Straight-out replica art deco buildings have been banned to protect the 800 or so originals on the National Register. The wing added in 2004 to the Hotel Victor, for example, complements and pays tribute without being a slavish copy. The eyebrows above the windows are cornered rather than curving and the nautical hitch to the past is achieved by making the balconies look as if they belong on a cruise ship. It soon becomes apparent, though, that the glory of South Beach isn't in any one particular art deco work. It's in the non-uniform ubiquity of them. Each has its own character - the Tides has an Empire State Building-like grandeur, the Congress does gleaming white simplicity, the pokier ones on Collins Avenue a block back from Ocean Drive make up for lack of size with a riot of colour. The variety within the theme means that the district looks instantly distinctive.

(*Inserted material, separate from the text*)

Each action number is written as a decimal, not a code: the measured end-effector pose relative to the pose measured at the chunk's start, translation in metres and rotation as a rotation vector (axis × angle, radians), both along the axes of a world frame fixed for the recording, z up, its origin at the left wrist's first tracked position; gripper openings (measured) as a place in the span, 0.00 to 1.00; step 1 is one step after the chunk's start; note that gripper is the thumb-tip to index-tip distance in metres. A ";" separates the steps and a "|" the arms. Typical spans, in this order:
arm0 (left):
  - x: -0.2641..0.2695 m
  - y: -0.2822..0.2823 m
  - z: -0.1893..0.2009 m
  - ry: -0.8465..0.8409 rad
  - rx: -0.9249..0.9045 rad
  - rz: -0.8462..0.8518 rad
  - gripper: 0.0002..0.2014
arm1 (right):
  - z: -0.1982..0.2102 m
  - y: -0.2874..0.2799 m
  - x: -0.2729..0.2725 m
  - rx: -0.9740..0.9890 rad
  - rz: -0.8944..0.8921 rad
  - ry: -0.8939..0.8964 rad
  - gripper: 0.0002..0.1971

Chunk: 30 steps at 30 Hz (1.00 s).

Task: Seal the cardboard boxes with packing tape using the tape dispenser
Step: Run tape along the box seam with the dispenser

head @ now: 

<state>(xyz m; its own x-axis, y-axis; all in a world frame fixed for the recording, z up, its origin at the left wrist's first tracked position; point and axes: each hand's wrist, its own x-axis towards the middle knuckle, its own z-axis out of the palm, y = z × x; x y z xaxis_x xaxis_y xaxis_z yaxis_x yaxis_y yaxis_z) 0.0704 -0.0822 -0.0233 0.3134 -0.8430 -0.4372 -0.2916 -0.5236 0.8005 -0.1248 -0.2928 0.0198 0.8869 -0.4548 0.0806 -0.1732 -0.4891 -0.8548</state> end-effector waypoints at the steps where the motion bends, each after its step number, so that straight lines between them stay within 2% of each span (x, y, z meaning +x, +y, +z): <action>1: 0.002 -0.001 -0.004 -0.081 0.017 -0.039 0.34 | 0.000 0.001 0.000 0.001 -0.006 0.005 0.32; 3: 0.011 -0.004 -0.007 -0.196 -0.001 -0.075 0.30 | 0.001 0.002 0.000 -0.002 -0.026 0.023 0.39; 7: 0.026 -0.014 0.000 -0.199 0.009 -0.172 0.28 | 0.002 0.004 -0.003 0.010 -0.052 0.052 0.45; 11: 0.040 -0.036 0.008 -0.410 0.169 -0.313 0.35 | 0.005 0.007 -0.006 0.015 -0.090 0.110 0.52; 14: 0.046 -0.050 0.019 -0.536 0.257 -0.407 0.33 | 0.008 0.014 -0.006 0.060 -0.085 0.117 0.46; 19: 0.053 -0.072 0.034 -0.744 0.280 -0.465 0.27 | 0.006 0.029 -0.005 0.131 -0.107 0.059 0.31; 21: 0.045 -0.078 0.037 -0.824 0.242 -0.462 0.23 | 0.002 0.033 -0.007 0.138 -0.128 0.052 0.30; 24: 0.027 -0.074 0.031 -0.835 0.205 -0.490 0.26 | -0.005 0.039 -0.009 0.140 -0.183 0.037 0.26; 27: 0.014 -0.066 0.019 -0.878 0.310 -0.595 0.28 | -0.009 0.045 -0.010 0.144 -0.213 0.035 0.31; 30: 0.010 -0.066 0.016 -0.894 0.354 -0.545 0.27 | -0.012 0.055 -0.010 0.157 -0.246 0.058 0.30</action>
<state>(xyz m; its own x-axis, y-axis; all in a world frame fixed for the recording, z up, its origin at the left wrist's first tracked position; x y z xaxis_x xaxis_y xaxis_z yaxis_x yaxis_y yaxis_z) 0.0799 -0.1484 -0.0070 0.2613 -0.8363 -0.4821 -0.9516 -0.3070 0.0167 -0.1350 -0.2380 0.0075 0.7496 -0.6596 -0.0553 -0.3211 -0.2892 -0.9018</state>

You can't even escape from it on the beach - the lifeguard huts have also been specially designed in a perky art deco style. And, in a way, they're a more fitting tribute to the campaigners that saved art deco Miami Beach than any plaques or road-namings could ever be.
The writer was a guest of the Greater Miami Convention and Visitors Bureau.
Delta, United and Qantas fly from Sydney to Miami via Los Angeles.
The newly refurbished Breakwater (940 Ocean Drive, + 1 305 532 2362, breakwater southbeach.com) gets the mix of style and luxury spot on — right down to the private towelled beach sunbeds. Rooms start at $US271.20, including tax and resort fee.
See + do
The Miami Design Preservation League's walking tour departs from the Art Deco Welcome Centre at 1001 Ocean Drive. Ninety-minute tours cost $US20 ($19) and run daily at 10.30am, except on Thursdays, when they're at 6.30pm. +1 305 672 2014, mdpl.org.